Sunday, April 6, 2008

Shakespeare One-by-One

In the repertoire of a theatergoer, it's practically mandatory to have seen some Shakespeare. Slowly but surely, I'm attempting to see all the plays on stage. It'll take a lifetime I'm sure, as the stars will have to align with my being near theaters putting on the plays that I have yet to see. I imagine it'll be years before I come across some of them.

I can check Macbeth off the list having just seen an inventive staging of the play, co-directed by Teller of Penn & Teller fame. Teller's Macbeth brings the supernatural to life, so to speak. A bloody ghost appears and disappears. Imagined blood becomes "real" stains on a dress. And a hallucinated dagger shines for all to see. Throw in some scary witches, and lots of bloodletting, and you're in for a gory good time.

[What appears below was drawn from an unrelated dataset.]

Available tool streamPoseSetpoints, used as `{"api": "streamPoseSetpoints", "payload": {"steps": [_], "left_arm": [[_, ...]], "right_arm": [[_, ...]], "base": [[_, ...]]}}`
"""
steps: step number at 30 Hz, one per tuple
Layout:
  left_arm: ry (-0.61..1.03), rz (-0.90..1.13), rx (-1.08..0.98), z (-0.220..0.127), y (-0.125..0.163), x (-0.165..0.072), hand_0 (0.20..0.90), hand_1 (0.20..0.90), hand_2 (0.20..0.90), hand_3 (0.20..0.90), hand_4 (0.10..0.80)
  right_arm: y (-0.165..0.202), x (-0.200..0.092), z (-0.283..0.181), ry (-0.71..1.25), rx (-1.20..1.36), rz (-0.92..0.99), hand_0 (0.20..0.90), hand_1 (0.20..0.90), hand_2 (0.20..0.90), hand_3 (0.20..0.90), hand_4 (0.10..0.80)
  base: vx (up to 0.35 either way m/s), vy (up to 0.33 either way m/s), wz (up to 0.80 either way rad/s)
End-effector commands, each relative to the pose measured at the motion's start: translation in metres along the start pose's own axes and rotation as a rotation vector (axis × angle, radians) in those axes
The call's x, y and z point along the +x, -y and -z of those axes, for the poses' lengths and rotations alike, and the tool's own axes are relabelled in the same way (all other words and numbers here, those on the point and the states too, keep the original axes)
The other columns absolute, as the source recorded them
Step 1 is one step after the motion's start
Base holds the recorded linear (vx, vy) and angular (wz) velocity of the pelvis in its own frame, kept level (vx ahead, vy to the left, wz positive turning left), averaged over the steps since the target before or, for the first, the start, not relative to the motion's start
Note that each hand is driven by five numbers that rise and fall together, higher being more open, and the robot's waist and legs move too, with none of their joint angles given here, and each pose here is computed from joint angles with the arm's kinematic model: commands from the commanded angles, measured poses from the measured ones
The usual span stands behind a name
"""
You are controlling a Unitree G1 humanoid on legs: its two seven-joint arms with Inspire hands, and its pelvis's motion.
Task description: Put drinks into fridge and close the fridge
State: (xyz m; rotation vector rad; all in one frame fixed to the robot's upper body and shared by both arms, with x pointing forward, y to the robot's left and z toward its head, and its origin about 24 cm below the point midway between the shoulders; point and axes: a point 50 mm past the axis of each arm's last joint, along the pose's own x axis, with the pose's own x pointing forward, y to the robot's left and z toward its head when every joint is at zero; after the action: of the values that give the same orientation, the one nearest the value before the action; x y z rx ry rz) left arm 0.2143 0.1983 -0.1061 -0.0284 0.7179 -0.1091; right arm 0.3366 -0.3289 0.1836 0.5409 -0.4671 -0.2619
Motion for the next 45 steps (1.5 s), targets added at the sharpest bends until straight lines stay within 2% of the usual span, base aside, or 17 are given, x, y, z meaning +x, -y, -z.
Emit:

But it wasn't just the special effects, nor just the skilled acting and great set design, that made this play grand. What I enjoyed most was the creative use of space. The small stage held a two-floor set, with numerous entrances and exits including stairs off the front of the stage that let actors depart and arrive through the middle aisle in the audience. The entire theater became part of the play as actors roamed the aisles, and on more than one occasion, the characters acknowledged the members of the audience in interesting ways. Not what one would expect in the middle of a bloodbath.

I expect Teller's staging will move on to other venues; if it comes near you, it's one not to miss. I chalk up this performance of Macbeth as one of my all-time favorite Shakespearan stagings. Other favorite tragic performances include Ralph Fienne's brooding portrayal of Hamlet at the Hackney Empire in the mid 1990s (made all the better by having seats in the third or fourth row) and in the same season a riveting Hamlet in the West End, in which Hamlet-gone-mad memorably appears on stage stark naked for a bit.

On the less tragic side, an uproarious Covent Garden production of As You Like It with an all-male cast as Shakespeare intended ranks highest. The Taming of the Shrew in Stratford-upon-Avon, Love's Labour's Lost at the Barbican, a West End staging of A Midsummer Night's Dream and a local Shakespeare company's staging of The Tempest were memorable as well. Except this list means that I have many more Shakespeare plays that I have yet to cross off my list -- including those I've never seen and those few that I think I might have seen but if so the productions weren't inspiring enough to be memorable. Ah well, all's well that ends well.